Scan the records below for the line containing "Please pick out the wide" and the line containing "Whatever this document". Copy both, plus every line between, exactly.
○ ○ ○ ○ ○ ○ ○
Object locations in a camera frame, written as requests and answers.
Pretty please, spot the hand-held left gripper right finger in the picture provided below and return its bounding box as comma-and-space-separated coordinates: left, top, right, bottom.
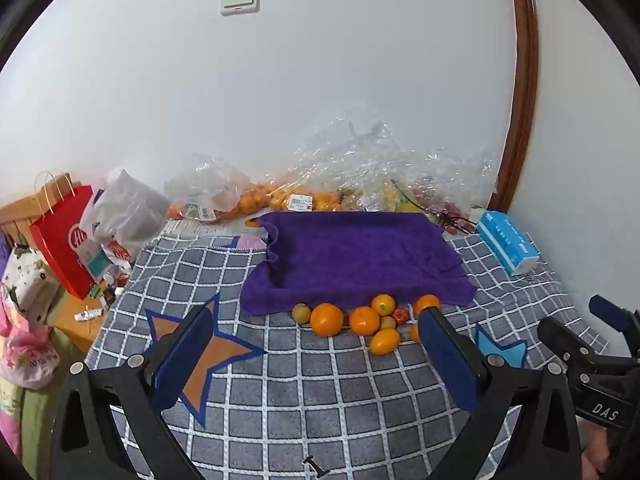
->
417, 306, 583, 480

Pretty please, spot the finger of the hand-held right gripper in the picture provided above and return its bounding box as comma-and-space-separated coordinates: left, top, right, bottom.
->
538, 315, 609, 366
589, 294, 640, 333

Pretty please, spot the labelled clear bag of oranges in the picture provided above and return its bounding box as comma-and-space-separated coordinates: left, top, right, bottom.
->
235, 180, 351, 213

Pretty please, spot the green cloth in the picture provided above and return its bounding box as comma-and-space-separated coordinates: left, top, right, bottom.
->
0, 330, 68, 466

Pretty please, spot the bunch of red cherry tomatoes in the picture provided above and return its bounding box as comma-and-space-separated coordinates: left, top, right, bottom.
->
430, 200, 483, 235

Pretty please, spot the yellow-orange citrus with green stem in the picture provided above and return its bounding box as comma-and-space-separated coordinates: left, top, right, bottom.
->
370, 293, 396, 317

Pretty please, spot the red snack packet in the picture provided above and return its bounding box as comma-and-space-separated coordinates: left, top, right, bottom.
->
100, 240, 135, 267

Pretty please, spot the blue tissue pack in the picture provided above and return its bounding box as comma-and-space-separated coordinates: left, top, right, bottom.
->
475, 210, 542, 276

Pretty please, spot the wooden headboard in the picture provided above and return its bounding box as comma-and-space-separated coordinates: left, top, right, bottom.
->
0, 174, 73, 248

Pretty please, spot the teal box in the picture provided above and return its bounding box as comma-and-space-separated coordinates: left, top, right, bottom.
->
79, 242, 112, 275

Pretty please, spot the clear bag of mandarins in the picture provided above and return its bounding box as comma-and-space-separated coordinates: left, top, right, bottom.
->
164, 152, 251, 222

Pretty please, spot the large crinkled clear plastic bag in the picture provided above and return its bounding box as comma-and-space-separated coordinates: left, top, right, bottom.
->
300, 116, 501, 211

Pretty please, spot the white plastic bag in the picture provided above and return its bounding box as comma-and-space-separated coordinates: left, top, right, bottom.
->
79, 169, 172, 266

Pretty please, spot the yellow packet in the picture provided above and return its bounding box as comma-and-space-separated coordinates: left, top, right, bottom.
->
382, 179, 426, 213

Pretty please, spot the pink printed cloth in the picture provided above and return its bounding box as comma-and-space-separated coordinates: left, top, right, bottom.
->
0, 285, 62, 391

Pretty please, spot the wooden nightstand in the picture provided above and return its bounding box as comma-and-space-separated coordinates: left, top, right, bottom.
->
50, 280, 123, 356

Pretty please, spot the cluster of small bottles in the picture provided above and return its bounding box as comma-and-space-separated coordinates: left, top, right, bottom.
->
89, 266, 130, 308

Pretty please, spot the red paper bag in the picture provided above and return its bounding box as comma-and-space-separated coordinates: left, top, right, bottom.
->
29, 170, 97, 302

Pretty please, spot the white floral cloth bag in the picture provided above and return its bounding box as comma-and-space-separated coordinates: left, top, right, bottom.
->
1, 246, 62, 323

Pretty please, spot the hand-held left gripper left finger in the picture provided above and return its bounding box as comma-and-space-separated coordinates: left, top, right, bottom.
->
50, 304, 221, 480

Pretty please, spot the grey checked bed sheet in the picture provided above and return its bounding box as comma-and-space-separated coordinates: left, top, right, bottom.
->
85, 220, 613, 480

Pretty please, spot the oval orange citrus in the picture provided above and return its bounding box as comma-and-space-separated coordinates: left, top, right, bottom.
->
369, 328, 402, 356

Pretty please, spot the person's right hand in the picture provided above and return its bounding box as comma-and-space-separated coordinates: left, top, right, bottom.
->
582, 421, 613, 480

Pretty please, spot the brown wooden door frame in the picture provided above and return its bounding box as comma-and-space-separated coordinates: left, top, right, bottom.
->
500, 0, 540, 213

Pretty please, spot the purple towel covered tray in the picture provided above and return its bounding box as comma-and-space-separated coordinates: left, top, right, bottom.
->
240, 211, 477, 317

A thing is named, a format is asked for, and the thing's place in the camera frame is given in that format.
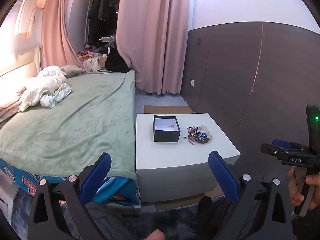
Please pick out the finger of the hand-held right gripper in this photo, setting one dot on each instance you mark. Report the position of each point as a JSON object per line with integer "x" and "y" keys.
{"x": 270, "y": 148}
{"x": 282, "y": 143}

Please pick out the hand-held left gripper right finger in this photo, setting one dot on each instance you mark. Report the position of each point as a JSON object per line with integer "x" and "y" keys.
{"x": 222, "y": 177}

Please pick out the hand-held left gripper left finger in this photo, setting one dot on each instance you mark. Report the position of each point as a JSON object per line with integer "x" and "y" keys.
{"x": 98, "y": 177}

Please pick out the blue bead ornament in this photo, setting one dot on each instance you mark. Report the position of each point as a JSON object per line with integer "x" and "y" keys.
{"x": 201, "y": 137}

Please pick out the white crystal ornament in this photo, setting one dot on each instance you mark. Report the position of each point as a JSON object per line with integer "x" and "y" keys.
{"x": 206, "y": 129}

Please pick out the black jewelry box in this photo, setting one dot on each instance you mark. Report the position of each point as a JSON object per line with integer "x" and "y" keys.
{"x": 165, "y": 135}

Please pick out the person's right hand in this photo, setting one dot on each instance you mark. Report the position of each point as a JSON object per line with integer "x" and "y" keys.
{"x": 293, "y": 190}

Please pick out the person's left hand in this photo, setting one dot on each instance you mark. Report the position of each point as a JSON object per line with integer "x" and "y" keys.
{"x": 155, "y": 235}

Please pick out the blue printed bed sheet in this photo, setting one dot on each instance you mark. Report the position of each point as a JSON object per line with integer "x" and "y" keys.
{"x": 122, "y": 192}

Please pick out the grey trouser leg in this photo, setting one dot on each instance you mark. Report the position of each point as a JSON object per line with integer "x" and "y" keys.
{"x": 107, "y": 220}

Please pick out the white cube table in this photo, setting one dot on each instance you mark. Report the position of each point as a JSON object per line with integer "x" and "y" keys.
{"x": 175, "y": 155}

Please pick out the green blanket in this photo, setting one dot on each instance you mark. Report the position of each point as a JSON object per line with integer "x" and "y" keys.
{"x": 82, "y": 120}

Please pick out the cardboard sheet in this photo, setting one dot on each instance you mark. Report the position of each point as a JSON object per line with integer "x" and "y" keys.
{"x": 167, "y": 110}

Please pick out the white duvet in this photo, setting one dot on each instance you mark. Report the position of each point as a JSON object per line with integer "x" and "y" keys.
{"x": 42, "y": 90}

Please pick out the grey pillow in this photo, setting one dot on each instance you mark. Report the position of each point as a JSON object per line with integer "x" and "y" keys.
{"x": 72, "y": 70}

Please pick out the pink blanket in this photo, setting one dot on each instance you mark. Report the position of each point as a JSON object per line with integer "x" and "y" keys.
{"x": 10, "y": 105}

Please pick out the black bag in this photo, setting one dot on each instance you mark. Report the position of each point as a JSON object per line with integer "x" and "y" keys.
{"x": 115, "y": 62}

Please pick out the pile of clothes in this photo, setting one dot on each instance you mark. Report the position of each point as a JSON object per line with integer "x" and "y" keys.
{"x": 92, "y": 60}

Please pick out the white drying rack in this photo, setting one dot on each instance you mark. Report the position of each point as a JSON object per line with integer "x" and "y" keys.
{"x": 108, "y": 40}

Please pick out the beige headboard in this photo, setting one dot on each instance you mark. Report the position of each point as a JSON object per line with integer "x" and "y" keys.
{"x": 17, "y": 65}

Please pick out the narrow pink curtain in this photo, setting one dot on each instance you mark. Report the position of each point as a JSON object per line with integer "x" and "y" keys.
{"x": 56, "y": 30}

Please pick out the wide pink curtain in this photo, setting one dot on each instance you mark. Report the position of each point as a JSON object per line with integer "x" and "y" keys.
{"x": 150, "y": 30}

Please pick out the hanging dark clothes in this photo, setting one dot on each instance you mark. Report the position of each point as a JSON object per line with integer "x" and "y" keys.
{"x": 100, "y": 12}

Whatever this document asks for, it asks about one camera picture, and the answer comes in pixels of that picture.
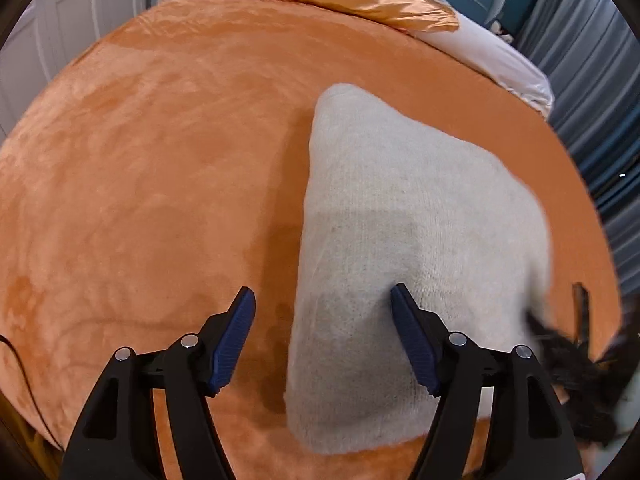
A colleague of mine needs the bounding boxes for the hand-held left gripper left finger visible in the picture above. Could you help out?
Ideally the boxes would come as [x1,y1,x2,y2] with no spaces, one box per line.
[62,286,257,480]

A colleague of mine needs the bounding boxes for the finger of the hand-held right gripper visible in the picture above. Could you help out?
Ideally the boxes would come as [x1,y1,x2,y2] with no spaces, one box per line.
[524,309,583,361]

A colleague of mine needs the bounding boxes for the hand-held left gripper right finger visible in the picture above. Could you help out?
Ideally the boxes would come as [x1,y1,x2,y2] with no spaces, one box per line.
[390,283,583,480]

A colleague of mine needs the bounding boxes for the beige sweater with black hearts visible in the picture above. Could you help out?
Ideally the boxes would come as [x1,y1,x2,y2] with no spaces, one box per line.
[284,82,556,453]

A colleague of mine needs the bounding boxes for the orange fleece blanket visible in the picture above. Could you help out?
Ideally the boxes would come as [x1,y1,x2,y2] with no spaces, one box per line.
[0,0,623,480]

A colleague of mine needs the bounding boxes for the blue-grey curtain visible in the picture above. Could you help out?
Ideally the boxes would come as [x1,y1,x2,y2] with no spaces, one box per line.
[515,0,640,311]

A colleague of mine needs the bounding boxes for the small plush toy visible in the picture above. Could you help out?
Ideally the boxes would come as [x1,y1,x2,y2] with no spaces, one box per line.
[489,19,516,43]

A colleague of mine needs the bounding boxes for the white wardrobe doors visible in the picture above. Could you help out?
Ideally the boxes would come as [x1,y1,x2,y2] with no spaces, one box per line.
[0,0,176,136]

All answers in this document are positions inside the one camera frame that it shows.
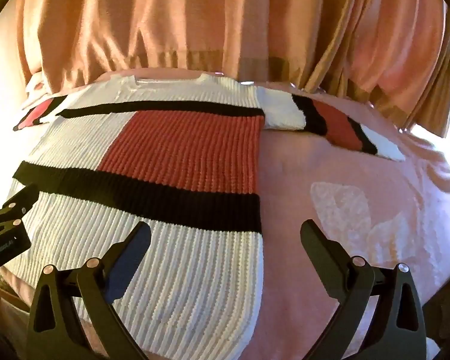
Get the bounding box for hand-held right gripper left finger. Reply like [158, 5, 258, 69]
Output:
[25, 221, 152, 360]

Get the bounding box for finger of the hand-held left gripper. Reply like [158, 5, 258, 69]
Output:
[0, 184, 39, 233]

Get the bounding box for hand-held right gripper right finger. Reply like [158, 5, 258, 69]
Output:
[300, 219, 428, 360]

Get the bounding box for white red black knit sweater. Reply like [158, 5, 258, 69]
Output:
[13, 74, 406, 353]

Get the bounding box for pink fleece blanket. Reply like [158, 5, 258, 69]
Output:
[0, 67, 450, 360]

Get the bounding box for orange curtain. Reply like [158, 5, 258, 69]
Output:
[15, 0, 450, 137]

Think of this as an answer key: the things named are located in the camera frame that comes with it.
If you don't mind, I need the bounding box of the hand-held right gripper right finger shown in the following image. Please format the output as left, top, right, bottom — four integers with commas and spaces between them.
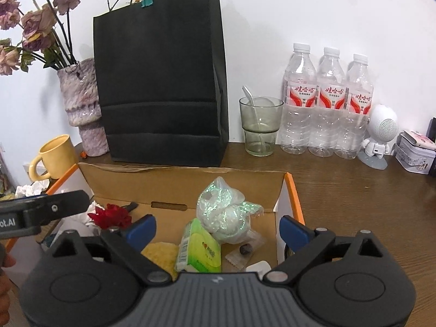
264, 215, 392, 285

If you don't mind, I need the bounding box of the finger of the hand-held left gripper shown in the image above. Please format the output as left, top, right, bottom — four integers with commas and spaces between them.
0, 192, 48, 209
22, 191, 93, 227

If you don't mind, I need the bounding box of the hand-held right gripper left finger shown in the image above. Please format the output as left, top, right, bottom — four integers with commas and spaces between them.
41, 214, 172, 287

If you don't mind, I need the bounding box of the white and tan plush toy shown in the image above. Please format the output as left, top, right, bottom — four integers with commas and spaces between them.
141, 242, 179, 275

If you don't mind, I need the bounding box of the red rose flower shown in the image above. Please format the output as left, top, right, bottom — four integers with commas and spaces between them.
88, 204, 133, 230

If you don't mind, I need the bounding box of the red cardboard box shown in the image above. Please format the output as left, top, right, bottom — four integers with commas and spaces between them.
5, 162, 305, 275

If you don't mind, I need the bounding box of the small white object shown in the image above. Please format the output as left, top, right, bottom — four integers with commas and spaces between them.
245, 261, 271, 279

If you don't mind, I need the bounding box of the clear dark candy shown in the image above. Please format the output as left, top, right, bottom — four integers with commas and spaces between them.
225, 230, 264, 270

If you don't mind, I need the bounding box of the green tissue packet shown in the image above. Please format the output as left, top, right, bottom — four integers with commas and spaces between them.
174, 219, 222, 274

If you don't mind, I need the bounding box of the iridescent glitter shell toy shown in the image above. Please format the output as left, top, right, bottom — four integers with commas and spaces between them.
196, 176, 264, 246

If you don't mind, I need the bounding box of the person's left hand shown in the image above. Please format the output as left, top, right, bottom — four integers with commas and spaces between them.
0, 245, 16, 302

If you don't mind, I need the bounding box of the crumpled white tissue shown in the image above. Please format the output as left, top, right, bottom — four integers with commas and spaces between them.
15, 180, 52, 198

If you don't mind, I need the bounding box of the cluttered storage rack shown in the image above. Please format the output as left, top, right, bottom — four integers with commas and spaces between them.
0, 157, 16, 196

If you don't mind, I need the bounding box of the yellow mug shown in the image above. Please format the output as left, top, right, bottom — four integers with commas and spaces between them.
29, 135, 80, 181

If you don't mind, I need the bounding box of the mottled pink ceramic vase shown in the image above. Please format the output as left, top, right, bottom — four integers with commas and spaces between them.
56, 58, 110, 157

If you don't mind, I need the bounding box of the clear glass cup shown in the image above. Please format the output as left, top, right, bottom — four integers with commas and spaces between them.
239, 96, 284, 157

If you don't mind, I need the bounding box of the clear water bottle red label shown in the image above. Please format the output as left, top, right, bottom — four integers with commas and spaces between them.
280, 43, 319, 155
308, 47, 348, 158
335, 53, 374, 160

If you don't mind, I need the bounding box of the white plastic spoon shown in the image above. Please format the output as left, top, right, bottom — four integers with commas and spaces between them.
243, 86, 268, 150

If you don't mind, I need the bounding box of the white robot speaker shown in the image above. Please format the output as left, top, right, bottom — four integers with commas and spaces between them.
358, 104, 399, 170

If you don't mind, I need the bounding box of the printed tin box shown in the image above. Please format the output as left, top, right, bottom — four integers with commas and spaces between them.
395, 134, 436, 176

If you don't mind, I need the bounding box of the pink and white small case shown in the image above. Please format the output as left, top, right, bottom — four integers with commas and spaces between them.
400, 130, 436, 150

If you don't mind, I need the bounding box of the black paper bag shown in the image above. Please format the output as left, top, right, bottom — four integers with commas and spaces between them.
93, 0, 229, 168

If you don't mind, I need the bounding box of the dried rose bouquet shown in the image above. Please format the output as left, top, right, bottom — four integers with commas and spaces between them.
0, 0, 82, 75
○ ○ ○ ○ ○ ○ ○
▸ **Solved problem**:
Please pick out the wide pink curtain in this photo, setting one dot on each instance you mark. Report the position of each point as a JSON object per line with integer "x" and "y" keys.
{"x": 150, "y": 30}

Please pick out the hanging dark clothes in this photo, setting one dot on each instance you mark. Report the position of each point as a JSON object per line with integer "x" and "y" keys.
{"x": 100, "y": 12}

Whatever this document asks for, it asks about one camera picture, and the answer comes in pixels of that picture.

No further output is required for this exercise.